Your assignment> The lines from the start of the records below through the line containing "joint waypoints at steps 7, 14" are to be copied exactly, both ends included, with nothing added.
#### Records provided
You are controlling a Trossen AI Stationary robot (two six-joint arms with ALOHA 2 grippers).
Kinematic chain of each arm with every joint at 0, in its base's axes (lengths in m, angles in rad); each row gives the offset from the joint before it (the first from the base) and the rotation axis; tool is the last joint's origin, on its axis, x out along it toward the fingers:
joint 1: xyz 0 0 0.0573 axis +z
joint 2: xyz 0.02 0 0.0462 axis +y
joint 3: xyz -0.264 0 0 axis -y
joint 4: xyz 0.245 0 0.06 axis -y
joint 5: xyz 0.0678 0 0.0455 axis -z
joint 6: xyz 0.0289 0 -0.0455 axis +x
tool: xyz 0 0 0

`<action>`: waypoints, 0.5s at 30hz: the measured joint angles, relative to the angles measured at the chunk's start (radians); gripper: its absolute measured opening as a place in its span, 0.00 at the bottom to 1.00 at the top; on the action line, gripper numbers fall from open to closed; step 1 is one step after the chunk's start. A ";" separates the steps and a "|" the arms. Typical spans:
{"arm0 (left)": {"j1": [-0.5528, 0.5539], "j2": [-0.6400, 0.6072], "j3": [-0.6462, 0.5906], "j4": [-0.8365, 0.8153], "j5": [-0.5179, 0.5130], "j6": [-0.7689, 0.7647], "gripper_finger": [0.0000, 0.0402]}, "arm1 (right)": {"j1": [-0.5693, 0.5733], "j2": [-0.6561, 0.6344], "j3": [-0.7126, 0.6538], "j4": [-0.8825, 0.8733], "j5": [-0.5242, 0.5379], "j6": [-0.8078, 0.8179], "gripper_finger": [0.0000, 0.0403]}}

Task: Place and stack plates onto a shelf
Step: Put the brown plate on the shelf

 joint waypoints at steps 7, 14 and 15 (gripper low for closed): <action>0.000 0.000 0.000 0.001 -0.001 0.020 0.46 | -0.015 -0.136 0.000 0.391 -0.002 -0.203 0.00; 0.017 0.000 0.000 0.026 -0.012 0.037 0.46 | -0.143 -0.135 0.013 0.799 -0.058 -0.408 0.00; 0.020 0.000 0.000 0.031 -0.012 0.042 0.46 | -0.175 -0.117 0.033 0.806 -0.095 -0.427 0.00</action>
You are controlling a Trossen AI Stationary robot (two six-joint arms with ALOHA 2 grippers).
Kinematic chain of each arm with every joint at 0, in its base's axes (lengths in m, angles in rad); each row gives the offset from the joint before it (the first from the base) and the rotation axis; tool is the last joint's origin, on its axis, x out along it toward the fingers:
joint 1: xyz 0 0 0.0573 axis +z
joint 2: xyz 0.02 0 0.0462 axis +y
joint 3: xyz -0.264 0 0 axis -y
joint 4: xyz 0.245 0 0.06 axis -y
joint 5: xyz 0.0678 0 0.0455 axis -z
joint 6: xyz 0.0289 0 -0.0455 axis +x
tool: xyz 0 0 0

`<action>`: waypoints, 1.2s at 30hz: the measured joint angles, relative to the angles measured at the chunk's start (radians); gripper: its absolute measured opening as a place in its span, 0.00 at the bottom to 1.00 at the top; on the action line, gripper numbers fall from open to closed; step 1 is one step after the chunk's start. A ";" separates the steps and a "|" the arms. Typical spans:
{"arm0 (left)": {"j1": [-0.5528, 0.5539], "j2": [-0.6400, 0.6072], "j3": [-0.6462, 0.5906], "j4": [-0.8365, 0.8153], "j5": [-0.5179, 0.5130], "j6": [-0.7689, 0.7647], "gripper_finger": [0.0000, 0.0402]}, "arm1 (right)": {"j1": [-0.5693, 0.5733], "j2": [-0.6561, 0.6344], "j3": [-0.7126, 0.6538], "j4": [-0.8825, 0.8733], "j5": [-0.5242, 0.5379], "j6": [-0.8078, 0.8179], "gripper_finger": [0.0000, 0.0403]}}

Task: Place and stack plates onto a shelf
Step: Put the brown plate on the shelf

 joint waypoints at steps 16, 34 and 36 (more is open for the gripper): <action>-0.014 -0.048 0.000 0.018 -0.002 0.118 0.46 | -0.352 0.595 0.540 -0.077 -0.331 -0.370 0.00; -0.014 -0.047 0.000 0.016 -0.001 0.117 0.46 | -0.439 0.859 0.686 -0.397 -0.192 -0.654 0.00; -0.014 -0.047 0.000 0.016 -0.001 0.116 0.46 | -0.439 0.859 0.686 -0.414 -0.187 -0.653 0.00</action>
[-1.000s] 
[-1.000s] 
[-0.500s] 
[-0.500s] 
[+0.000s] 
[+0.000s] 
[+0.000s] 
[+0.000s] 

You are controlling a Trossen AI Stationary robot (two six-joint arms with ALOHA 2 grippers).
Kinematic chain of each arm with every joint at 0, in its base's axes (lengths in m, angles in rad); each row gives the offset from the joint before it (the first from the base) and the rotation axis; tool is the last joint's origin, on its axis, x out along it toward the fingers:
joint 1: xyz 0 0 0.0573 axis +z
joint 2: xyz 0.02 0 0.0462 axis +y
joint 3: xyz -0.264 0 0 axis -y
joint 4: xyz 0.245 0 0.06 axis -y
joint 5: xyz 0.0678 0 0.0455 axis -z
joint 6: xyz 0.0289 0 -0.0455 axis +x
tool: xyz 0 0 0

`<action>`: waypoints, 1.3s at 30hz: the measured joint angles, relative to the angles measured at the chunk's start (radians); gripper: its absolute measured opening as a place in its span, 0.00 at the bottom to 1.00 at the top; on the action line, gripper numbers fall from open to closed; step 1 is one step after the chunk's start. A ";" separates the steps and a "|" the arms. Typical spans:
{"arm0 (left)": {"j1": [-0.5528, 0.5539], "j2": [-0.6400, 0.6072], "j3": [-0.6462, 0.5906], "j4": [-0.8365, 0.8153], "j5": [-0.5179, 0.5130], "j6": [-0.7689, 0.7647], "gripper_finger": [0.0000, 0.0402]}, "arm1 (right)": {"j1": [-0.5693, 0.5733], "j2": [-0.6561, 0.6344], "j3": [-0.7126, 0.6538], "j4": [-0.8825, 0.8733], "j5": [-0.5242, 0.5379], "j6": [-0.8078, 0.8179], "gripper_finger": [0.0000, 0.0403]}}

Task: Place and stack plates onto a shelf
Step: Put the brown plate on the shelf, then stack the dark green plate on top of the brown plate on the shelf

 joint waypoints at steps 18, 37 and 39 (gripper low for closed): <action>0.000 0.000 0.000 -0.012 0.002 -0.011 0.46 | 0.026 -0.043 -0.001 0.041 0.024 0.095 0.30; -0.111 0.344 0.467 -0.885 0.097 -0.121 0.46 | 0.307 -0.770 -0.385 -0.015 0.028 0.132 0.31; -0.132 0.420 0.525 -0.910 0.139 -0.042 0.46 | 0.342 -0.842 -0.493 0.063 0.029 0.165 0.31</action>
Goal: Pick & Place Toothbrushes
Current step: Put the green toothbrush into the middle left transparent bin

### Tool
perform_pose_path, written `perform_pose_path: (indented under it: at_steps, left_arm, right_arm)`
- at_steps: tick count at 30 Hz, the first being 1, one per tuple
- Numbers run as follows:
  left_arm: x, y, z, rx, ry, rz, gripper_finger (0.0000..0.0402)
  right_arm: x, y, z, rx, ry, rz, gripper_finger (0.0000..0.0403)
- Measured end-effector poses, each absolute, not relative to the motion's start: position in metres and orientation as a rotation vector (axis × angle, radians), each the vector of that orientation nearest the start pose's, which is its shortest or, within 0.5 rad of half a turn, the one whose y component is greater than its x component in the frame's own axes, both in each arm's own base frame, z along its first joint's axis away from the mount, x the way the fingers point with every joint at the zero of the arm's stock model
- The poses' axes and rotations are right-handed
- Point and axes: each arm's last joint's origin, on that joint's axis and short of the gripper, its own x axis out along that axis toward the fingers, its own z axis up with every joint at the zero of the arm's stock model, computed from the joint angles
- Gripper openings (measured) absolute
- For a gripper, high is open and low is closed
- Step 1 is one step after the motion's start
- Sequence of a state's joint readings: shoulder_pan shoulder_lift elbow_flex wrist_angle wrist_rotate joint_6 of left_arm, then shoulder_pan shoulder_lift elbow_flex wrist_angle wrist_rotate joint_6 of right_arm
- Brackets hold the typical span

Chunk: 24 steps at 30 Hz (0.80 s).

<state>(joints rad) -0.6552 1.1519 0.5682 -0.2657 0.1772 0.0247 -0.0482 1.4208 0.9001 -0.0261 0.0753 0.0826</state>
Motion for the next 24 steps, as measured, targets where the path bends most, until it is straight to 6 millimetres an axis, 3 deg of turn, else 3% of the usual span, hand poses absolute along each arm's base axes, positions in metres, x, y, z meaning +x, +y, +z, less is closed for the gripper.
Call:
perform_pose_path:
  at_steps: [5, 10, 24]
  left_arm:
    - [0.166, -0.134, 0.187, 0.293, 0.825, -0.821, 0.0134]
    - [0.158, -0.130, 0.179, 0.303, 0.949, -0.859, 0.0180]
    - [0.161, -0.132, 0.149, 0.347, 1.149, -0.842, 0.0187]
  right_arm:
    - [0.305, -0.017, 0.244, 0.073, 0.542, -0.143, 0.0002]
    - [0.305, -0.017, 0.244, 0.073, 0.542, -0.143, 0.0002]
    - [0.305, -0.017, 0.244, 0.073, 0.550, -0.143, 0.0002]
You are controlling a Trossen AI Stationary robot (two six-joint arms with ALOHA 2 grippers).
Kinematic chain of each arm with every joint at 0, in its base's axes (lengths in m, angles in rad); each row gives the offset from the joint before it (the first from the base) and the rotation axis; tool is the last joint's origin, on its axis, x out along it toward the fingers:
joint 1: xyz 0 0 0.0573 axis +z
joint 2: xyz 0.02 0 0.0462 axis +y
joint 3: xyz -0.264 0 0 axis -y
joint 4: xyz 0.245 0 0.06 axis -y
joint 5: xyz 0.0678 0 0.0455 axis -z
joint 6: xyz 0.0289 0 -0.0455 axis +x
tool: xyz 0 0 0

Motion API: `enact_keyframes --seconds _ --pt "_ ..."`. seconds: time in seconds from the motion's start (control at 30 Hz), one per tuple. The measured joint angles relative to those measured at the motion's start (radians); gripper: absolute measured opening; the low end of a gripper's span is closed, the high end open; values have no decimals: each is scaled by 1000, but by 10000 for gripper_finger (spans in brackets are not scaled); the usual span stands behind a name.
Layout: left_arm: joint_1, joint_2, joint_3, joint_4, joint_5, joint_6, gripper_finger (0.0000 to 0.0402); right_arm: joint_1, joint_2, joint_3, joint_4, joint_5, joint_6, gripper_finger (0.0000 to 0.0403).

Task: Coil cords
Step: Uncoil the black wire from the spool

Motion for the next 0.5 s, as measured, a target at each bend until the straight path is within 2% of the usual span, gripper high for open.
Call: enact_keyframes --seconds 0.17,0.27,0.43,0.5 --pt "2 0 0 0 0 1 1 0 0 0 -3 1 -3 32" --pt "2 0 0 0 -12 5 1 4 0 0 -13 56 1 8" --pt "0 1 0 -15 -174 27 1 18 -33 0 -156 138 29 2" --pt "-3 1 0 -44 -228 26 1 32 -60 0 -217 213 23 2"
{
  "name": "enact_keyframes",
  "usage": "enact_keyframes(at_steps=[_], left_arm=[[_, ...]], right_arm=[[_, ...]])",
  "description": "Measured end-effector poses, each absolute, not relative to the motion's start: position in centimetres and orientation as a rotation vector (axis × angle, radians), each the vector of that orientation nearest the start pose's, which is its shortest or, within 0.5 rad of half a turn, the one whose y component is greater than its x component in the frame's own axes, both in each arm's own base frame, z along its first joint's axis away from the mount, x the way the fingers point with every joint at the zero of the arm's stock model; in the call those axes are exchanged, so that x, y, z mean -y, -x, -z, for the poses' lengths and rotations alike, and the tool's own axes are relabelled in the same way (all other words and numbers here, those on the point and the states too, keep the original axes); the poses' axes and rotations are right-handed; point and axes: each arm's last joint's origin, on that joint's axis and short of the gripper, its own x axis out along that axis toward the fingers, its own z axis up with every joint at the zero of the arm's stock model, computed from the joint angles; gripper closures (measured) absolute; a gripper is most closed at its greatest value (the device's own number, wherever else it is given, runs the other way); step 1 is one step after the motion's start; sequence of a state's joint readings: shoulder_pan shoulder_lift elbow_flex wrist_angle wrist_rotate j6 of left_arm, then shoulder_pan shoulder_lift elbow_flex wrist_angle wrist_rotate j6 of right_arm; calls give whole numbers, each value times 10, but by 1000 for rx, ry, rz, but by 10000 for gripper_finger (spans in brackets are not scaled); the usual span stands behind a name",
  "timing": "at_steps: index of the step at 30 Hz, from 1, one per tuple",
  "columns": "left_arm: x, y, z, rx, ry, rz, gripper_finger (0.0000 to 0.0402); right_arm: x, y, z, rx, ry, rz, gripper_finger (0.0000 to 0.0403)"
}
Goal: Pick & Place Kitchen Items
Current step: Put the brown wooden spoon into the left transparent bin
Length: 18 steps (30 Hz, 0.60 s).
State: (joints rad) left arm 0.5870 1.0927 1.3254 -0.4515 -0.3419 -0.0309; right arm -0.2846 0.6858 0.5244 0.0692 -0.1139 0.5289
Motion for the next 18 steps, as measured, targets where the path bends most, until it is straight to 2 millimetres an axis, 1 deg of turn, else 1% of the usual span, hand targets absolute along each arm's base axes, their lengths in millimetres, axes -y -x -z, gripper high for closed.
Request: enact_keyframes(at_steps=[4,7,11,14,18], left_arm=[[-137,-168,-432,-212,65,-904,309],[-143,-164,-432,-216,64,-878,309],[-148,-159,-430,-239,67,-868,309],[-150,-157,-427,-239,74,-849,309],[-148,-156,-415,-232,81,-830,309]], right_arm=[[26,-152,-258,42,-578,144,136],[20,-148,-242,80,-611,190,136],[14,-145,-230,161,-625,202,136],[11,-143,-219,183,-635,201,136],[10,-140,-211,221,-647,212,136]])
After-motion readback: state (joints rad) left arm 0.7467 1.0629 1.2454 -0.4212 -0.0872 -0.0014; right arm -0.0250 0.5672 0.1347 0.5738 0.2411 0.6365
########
Answer to the exercise>
You are controlling a Trossen AI Stationary robot (two six-joint arms with ALOHA 2 grippers).
Kinematic chain of each arm with every joint at 0, in its base's axes (lengths in m, angles in rad); each row gives the offset from the joint before it (the first from the base) and the rotation axis; tool is the last joint's origin, on its axis, x out along it toward the fingers:
joint 1: xyz 0 0 0.0573 axis +z
joint 2: xyz 0.02 0 0.0462 axis +y
joint 3: xyz -0.264 0 0 axis -y
joint 4: xyz 0.245 0 0.06 axis -y
joint 5: xyz 0.0678 0 0.0455 axis -z
joint 6: xyz 0.0289 0 -0.0455 axis +x
tool: xyz 0 0 0

`<action>`: waypoints, 0.5s at 30hz: the measured joint angles, relative to the angles measured at the chunk's start (radians); gripper: its absolute measured opening as a place in its span, 0.00 at the bottom to 1.00 at the top; on the action line, gripper numbers fall from open to closed; step 1 is one step after the chunk's start. A ";" separates the steps and a "|" the arms. Typical spans:
{"arm0 (left)": {"j1": [-0.5528, 0.5539], "j2": [-0.6400, 0.6072], "j3": [-0.6462, 0.5906], "j4": [-0.8365, 0.8153], "j5": [-0.5179, 0.5130], "j6": [-0.7689, 0.7647], "gripper_finger": [0.0000, 0.0402]}, "arm1 (right)": {"j1": [-0.5693, 0.5733], "j2": [-0.6561, 0.6344], "j3": [-0.7126, 0.6538], "j4": [-0.8825, 0.8733], "j5": [-0.5242, 0.5379], "j6": [-0.8078, 0.8179], "gripper_finger": [0.0000, 0.0403]}}

Task: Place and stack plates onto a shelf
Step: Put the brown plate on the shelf

 joint waypoints at steps 7, 14 and 15 (gripper low for closed): <action>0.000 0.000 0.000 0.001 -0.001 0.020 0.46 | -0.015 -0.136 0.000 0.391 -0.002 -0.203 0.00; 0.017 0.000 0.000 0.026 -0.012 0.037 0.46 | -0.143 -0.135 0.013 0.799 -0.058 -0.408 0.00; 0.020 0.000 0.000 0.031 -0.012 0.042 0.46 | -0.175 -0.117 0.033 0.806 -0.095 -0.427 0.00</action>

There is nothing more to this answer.